Sue talks about our morning while Evans Gander pours the wine and I study our surroundings. Passage Rock would be, in the absence of Stony Batter, the most remote of Waiheke Island’s wineries, and the facilities obviously represent a sort of haphazard expansion; needs-based, rather than designed. And while the vines fanning out from the main buildings replicate a descent to the sea found at our morning visit, it’s a gentler, slower, shallower descent to a much more distant shore. Which only adds to the feeling of isolation.
Soon enough, however, the first wines are in front of us and we’ve work to do.
A large, flightless mass akin to a colorful heirloom chicken scuttles across the yard, pausing every few feet to investigate a potentially edible morsel.

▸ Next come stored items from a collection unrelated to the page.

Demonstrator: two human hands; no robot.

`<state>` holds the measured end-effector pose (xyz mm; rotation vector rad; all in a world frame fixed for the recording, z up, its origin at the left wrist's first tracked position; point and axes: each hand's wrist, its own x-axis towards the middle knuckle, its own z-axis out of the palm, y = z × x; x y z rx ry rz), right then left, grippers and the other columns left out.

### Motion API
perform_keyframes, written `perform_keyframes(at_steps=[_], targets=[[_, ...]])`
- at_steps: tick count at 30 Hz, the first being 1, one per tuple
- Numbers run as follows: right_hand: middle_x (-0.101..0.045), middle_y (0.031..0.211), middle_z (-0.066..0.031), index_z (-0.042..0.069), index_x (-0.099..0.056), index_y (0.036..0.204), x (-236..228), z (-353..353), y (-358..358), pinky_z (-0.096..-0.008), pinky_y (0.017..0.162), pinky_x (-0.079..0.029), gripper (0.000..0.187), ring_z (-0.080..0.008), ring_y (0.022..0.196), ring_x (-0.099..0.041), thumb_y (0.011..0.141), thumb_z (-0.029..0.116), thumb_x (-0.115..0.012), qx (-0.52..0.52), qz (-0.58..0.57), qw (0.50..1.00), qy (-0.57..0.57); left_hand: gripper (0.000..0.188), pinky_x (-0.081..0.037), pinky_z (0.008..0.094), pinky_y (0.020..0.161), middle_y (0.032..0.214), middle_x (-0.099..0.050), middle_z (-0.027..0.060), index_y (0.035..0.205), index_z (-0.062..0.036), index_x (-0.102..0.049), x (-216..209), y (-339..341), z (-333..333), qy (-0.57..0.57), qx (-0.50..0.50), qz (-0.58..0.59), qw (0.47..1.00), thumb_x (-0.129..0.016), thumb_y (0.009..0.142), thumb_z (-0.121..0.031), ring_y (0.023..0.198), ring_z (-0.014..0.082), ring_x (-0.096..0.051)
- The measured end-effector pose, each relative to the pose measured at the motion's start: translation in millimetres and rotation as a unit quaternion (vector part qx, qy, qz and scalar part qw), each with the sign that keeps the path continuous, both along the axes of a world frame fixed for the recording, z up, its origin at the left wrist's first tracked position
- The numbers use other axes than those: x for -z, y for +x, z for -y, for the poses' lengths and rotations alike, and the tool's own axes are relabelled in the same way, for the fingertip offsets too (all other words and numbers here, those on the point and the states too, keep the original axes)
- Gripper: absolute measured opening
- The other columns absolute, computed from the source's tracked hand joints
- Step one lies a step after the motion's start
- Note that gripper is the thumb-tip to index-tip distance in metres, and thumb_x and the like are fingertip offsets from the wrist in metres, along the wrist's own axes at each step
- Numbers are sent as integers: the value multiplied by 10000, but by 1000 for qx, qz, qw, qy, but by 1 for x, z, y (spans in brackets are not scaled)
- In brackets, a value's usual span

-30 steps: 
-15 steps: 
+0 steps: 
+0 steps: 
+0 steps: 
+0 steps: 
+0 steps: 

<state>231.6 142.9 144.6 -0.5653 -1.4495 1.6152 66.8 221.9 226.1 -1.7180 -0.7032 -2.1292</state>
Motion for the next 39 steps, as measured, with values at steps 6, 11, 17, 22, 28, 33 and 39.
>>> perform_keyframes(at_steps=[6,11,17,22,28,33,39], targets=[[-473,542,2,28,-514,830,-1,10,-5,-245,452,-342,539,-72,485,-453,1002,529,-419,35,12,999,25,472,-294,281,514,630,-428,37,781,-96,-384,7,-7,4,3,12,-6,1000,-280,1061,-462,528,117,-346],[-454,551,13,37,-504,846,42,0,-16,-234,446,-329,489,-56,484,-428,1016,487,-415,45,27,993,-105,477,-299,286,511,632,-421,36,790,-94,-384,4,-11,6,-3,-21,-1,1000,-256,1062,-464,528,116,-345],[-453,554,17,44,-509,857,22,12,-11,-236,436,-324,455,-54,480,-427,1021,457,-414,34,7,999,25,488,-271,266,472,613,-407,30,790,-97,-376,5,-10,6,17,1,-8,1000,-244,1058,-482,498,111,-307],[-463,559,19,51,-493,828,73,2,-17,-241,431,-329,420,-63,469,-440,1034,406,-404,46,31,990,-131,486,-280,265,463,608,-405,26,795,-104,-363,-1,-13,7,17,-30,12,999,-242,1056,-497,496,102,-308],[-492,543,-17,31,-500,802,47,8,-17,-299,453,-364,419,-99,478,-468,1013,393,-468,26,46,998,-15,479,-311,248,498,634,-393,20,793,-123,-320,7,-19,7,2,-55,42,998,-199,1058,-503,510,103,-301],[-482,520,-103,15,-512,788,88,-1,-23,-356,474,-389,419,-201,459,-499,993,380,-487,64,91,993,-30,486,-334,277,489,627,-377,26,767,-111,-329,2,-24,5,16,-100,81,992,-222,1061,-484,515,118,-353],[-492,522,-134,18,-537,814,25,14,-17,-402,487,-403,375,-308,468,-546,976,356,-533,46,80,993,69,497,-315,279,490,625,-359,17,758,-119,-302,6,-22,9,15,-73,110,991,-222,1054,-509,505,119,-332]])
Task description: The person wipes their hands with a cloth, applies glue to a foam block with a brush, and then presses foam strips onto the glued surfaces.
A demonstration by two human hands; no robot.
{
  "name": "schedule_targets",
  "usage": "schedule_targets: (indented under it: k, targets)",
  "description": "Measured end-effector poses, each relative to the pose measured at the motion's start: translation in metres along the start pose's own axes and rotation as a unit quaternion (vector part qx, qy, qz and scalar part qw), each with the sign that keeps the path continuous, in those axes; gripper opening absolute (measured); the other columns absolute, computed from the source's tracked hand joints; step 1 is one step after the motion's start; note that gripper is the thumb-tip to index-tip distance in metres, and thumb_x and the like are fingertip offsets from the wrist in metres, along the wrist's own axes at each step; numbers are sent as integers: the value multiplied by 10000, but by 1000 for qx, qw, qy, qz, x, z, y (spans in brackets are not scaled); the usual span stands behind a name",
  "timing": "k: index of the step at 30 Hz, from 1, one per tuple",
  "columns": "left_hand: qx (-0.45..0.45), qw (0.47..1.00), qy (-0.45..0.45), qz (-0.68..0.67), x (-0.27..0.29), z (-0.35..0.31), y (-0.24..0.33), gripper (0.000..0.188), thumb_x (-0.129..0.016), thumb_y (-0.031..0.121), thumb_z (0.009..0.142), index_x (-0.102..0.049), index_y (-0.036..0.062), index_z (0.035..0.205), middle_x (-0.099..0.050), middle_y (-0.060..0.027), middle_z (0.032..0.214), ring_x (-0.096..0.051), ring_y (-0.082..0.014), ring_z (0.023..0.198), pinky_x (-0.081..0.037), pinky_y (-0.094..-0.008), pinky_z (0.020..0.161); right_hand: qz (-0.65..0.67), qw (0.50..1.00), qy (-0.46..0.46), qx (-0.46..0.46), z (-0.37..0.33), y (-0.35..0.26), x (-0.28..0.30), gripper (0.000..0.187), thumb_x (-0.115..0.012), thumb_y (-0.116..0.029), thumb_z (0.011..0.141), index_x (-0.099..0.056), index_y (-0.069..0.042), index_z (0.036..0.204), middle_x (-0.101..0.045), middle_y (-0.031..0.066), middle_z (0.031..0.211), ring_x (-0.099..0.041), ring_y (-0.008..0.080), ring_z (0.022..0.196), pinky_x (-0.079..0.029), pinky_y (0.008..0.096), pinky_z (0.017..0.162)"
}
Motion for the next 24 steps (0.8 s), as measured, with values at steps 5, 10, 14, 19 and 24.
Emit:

Cliff and I emerge from our apartments at the same time to watch, which only serves to increase the velocity of its scampering and nibbling.
“It’s a weka, I reckon,” opines Cliff.
Swans, geese, ducks and gulls congregate in multiracial harmony on a beach that adjoins the Matiatia ferry wharf. Neither begging food from passersby nor twitching in fear from same, they bask in the sun, preening and squalling as the ferry noisily chugs, groans, and squeaks into its berth. Our guests have arrived.
A not-so-stealthy and rather ridiculous-looking black, blue, and white bird with a vivid orange beak and grossly un-proportionate legs stumbles around the roadside, occasionally veering onto our already too-narrow road. Were there ever need for a visual link between the bird and the dinosaur, this sight would settle all doubts. We slow down, then swerve as best we can to miss it, but it seems not-at-all put out by the cloud of dust that now encompasses it. Neil Courtney, concise as ever, answers my unspoken query: “pukeko.”
New Zealand is for the birds
It’s a sunny, hot day on Waiheke Island, though cooling ocean breezes keep the temperature just a shade short of uncomfortable. We’ve picked up Auckland-area wine writer Sue Courtney and her husband Neil for a day of wine tasting, a reversal of our usual arrangement (in which they cart us around mainland wine regions), and definitely some sort of payback for Sue’s guidance on our previous visit. That is, assuming the Americans’ driving on remote gravel roads through the wilds of Waiheke doesn’t give them both premature heart attacks. I do note that Sue’s breath seems a little quicker than usual, though Neil is his usual stoic self.
Sue’s arranged for us to start our day with a tour at the reclusive and remote Stony Batter winery, and it’s impossible to turn down the opportunity. Built on the massive expanse of an historic reserve better known for its old gun emplacements and tunnels, Stony Batter is less a winery than a all-encompassing agricultural project that covers a rather large percentage of the northeastern quadrant of the island, a project unlike any other on Waiheke. The owner, apparently an unimaginably wealthy gent, has an obvious desire for privacy (the entrance to the reserve is blocked by a forbidding gate, though through apparent negotiation hikers are once more allowed on the property as long as they don’t touch, look at, smell or otherwise offend the vines), but has equally obviously spared no expense in covering the area with a crazy-quilt of experimental vineyards.